At the same time, his friendship with the influential artist and President of the Royal Academy (from 1878), Frederic, Lord Leighton (1830-96) encouraged his involvement in the ‘New Sculpture’ movement, which included contemporaries such as Alfred Gilbert. This movement brought a fresh approach to sculptural naturalism, realism and close attention to surface detail, evident in the vitality of Brock’s works in Westminster Abbey. Brock was elected a Royal Academician in 1891 and was a founder member and first President of the Royal Society of British Sculptors in 1905.
Brock’s commemorative statues and busts demonstrate his skill as a portraitist. Consistent with the principles of the ‘New Sculpture’ movement, he paid attention to surface detail and was concerned with the finish and overall harmony of the work. He disliked collaborating with architects as he preferred to take complete responsibility for a monument. That way he could determine the exact positioning of each statue, its overall appearance from all angles and the height of the pedestal.
Sir Thomas Brock is perhaps best known for important works of public sculptureaway from the Abbey. These include the Queen Victoria Memorial in front of Buckingham Palace on the Mall.
This is the largest commemorative monument in the British Isles, which inspired King George V to knight the sculptor on the spot on its unveiling in 1911.

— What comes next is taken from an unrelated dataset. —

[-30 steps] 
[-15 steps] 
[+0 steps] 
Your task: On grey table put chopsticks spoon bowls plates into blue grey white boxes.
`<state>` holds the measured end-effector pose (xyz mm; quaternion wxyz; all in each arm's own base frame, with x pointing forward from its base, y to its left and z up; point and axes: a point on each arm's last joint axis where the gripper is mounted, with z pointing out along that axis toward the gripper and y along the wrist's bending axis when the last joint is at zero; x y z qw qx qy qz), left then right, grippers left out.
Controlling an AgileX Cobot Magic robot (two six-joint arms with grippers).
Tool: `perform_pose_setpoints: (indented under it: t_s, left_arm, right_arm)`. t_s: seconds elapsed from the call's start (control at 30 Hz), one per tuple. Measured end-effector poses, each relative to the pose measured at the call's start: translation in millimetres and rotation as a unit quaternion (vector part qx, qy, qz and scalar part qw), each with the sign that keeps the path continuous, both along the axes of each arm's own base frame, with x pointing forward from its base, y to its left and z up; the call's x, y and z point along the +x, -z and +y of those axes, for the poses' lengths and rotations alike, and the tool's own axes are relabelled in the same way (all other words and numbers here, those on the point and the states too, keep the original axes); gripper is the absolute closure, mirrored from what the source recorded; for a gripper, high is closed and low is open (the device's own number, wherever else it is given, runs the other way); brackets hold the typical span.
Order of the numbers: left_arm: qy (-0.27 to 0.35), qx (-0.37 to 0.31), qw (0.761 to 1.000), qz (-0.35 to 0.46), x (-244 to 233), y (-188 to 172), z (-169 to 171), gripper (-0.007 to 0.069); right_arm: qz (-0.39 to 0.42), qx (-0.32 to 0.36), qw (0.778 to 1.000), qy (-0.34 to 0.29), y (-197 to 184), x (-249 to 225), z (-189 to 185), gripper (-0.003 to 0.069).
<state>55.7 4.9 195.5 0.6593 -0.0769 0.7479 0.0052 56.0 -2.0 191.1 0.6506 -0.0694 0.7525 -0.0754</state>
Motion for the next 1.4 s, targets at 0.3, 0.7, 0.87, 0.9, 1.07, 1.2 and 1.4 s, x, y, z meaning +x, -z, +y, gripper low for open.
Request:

The Queen’s Diamond Jubilee celebrations in 2012 and the recent Platinum Jubilee events showed that this circular 24 foot-high monument to the seated Victoria still provides a popular public gathering place.
Brock also completed the magnificent 15 foot-high gilt-bronze statue of Prince Albert for the Albert Memorial on behalf of his teacher, John Henry Foley.
This impressive monument, designed by Westminster Abbey’s Surveyor of the Fabric, Sir George Gilbert Scott (1811-78) was unveiled in 1876 and stands opposite the Royal Albert Hall in Kensington Gardens.
The Dean and Chapter of Westminster gave permission for the English admirers of American poet Henry Longfellow to install a marble bust in Poets’ Corner between the memorials to Geoffrey Chaucer and John Dryden.
The Chapter Book for 21 December 1882 notes:
‘Ordered that the Fine required for placing a Monument in the Abbey to “Longfellow” be £200’.
Sir Thomas Brock was selected to carve the bust out of a ballot of sixteen sculptors. It was displayed in the Royal Academy Summer Exhibition in 1884 and then installed in Westminster Abbey. Brock shows the magnificently-bearded poet wearing the robes of a professor of Harvard University and demonstrates his gift for realistic and sympathetic portraiture with his depiction of the poet’s thoughtful eyes and wrinkled forehead.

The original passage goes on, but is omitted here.